|130,000 more people to benefit from PATH
Children’s Advocate calls for welfare to extend to street children
|INGRID BROWN, Observer senior reporter firstname.lastname@example.org
Wednesday, April 16, 2008
GOVERNMENT’S recent budgetary allocation of $1 billion to the Programme for Advancement Through Health and Education (PATH) is expected to benefit an additional 130,000 persons this year, however, there is still no provision in place for children outside the formal school system such as those living on the streets to benefit.
This has prompted Children’s Advocate Mary Clarke to call for this welfare service to be extended to street children who are enrolled in programmes offered by a number of non-governmental organisations (NGOs).
Clarke raised the issue at the launch of the Social Investment for Children Initiative’s (SICI) newest publication entitled A Review of Economic and Social Investments for Jamaican Children held at the Bustamante Hospital for Children in Kingston Monday.
Finance Minister Audley Shaw, who was addressing the gathering, said this allocation was made to the programme so as to increase the number of persons who would benefit from it.
However, Clarke requested to know just how those like street children would be incorporated so as to benefit.
Dr Pauline Knight, director of social policy planning and research at the Planning Institute Of Jamaica (PIOJ) and chair of SICI said it is quite a challenge to get non-formal students on the PATH programme, as most of the formal educational programmes they are enrolled in do not last beyond six months to a year.

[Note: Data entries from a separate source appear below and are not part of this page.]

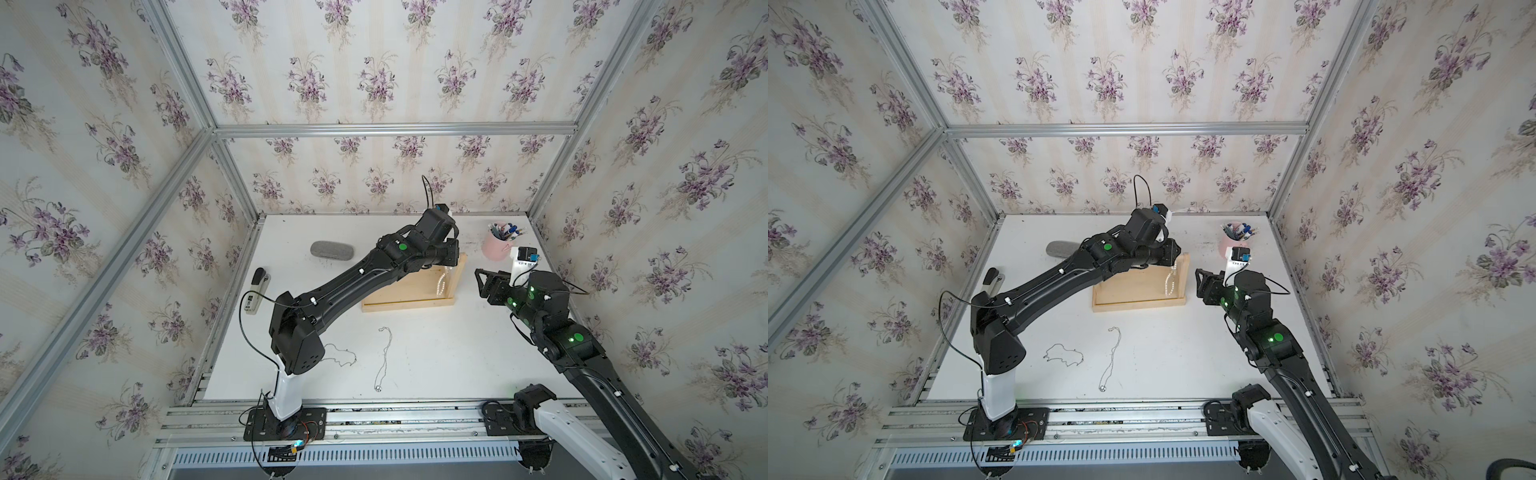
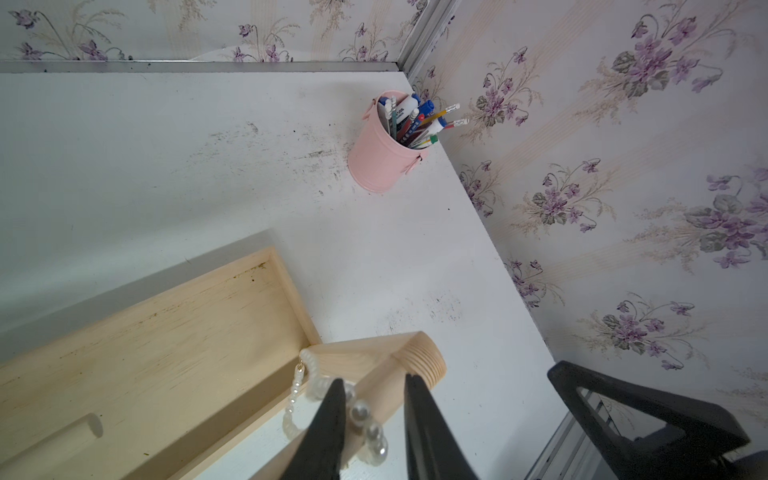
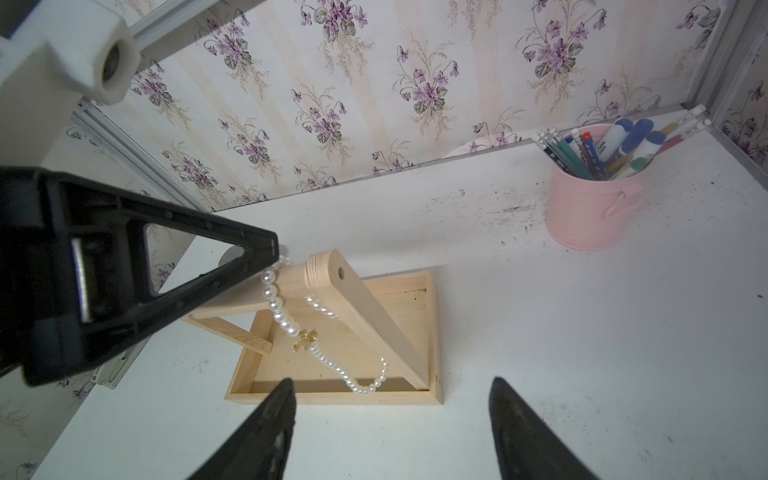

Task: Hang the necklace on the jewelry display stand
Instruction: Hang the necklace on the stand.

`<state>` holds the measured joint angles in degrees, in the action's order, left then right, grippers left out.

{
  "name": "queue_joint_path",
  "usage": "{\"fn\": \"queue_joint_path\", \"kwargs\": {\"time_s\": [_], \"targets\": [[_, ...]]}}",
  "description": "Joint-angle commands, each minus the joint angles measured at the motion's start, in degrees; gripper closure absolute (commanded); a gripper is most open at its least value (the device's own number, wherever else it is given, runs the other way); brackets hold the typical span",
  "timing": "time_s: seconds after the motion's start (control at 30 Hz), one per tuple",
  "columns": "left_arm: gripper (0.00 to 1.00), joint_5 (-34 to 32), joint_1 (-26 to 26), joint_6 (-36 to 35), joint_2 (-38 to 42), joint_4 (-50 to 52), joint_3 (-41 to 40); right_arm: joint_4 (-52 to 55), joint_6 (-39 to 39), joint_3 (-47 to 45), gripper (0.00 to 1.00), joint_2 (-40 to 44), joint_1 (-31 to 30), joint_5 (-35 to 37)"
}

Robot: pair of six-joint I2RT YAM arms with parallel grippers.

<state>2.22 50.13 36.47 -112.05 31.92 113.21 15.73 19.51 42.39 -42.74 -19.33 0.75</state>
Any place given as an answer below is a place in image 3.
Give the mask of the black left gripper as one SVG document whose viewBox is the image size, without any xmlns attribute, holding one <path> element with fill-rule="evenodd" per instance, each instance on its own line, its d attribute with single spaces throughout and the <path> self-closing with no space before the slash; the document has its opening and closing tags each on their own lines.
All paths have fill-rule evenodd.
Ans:
<svg viewBox="0 0 768 480">
<path fill-rule="evenodd" d="M 162 289 L 148 229 L 186 233 Z M 1 169 L 1 370 L 30 386 L 92 370 L 274 264 L 275 232 L 63 172 Z"/>
</svg>

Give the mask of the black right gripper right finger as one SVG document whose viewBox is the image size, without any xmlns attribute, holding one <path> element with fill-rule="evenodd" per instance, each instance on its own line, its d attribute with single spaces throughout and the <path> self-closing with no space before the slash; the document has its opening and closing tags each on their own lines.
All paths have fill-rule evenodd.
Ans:
<svg viewBox="0 0 768 480">
<path fill-rule="evenodd" d="M 491 385 L 489 414 L 503 479 L 596 477 L 501 377 Z"/>
</svg>

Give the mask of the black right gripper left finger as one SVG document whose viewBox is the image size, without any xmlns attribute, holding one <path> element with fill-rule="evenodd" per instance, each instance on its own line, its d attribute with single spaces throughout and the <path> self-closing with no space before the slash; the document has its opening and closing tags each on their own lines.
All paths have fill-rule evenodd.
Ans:
<svg viewBox="0 0 768 480">
<path fill-rule="evenodd" d="M 190 479 L 282 479 L 296 408 L 294 382 L 285 378 Z"/>
</svg>

"It is just too short a time for the application process for them to apply, be processed, accepted and get on the PATH programme before commencing their training," she said.
She said PATH cannot meet all the needs in the welfare system and cannot be expanded to one size fits all.
However, Clarke insists that there are programmes that extend for longer periods such as the Young Men’s Christian Association’s (YMCA) for the children they take off the streets.
In addition, she argued that there are other NGOs which are catering to the needs of children with disabilities in an attempt to fill the gap in services created by a governmental lack.
And Dr Knight, while agreeing that they need to give as much support as possible to these NGOs, said the ability to give more is the problem.
"It all comes back to the issue of expanding the resources made available for children, " she said.
Shaw also admitted that not enough was being invested on children, however, he said his government was hoping to change this in the future.
Meanwhile, Dr Knight said the increased allocation to the PATH programme is expected to yield higher benefits for upper secondary level students and for boys.
"We are targetting the benefits to see more improvements for boys to remain in school, so we will not only add to numbers but will improve how the programme works," she said. The additional 130,000 persons to be added to the programme will increase the total number of PATH beneficiaries to 360,000.